= The Revelation (Little novel) =

Novel by Bentley Little

The Revelation is horror author Bentley Little's first published novel. It was awarded the Bram Stoker Award for best novel by a new author in 1990.

==Plot==
The novel (as many of Little's works do) deals with a series of unexplained events in a small town in Arizona. A church is defaced with goat's blood, the pastor and his family disappear, and several townspeople begin having terrifying visions of deformed infants. Eventually, an unknown force begins to attack and murder several of the townspeople. Gordon, the main protagonist, discovers that his wife is pregnant and begins to fear for her safety and that of the unborn child. Soon, a seemingly unbalanced evangelical preacher named Brother Elias comes to the town to preach about the end times. Widely ignored at first, he gradually gains a following of people as more and more bizarre events unfold in the town. As the terror mounts, Elias convinces Gordon, the sheriff, and the new pastor to join him in his quest to stop Satan from raising an army of deformed infants.
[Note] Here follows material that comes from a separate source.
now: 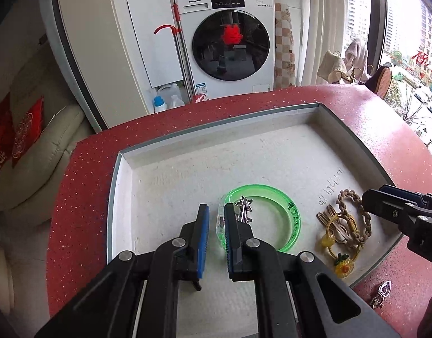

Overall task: Organize jewelry
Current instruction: 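Open both tools to drop the bangle and braided bracelet into the tray, then move the left tool to the beaded bracelet while the right tool nears the silver heart pendant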

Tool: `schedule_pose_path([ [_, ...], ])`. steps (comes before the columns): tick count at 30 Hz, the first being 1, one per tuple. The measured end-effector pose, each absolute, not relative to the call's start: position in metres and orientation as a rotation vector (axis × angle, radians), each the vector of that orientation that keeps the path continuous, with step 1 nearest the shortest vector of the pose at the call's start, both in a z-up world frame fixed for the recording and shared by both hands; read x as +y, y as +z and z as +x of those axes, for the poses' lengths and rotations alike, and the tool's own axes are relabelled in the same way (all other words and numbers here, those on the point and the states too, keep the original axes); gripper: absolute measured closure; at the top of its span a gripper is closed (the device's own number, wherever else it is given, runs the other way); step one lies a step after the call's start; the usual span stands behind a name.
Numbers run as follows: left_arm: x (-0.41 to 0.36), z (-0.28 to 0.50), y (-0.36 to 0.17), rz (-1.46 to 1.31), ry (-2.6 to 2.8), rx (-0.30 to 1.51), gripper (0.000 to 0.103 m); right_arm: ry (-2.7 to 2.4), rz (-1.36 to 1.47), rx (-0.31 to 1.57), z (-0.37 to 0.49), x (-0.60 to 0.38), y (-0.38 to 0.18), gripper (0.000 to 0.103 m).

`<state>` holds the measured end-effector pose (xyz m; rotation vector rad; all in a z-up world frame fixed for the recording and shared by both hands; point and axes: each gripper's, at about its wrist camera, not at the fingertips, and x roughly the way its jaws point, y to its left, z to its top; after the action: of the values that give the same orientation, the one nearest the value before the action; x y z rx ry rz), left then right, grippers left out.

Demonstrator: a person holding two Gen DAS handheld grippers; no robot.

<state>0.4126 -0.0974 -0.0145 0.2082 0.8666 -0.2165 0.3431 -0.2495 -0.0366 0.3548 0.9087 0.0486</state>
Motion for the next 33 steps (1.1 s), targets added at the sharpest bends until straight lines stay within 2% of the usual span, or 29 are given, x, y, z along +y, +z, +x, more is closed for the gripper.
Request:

It seems that the devil has the power to corrupt the unborn into horrible servants of darkness, and over the centuries hundreds of these stillborn children have been buried in the hills surrounding the town. At this time, Elias also reveals he is not human, but an earthly servant of God whose role it is to stop Satan from assembling his army. He further explains that he has done this several times over the millennia. The four men face off against the incarnation of the devil, who has taken the form of the missing pastor. They succeed in stopping him, though Elias knows that the battle is never truly over and begins wandering away to make preparations for the next battle.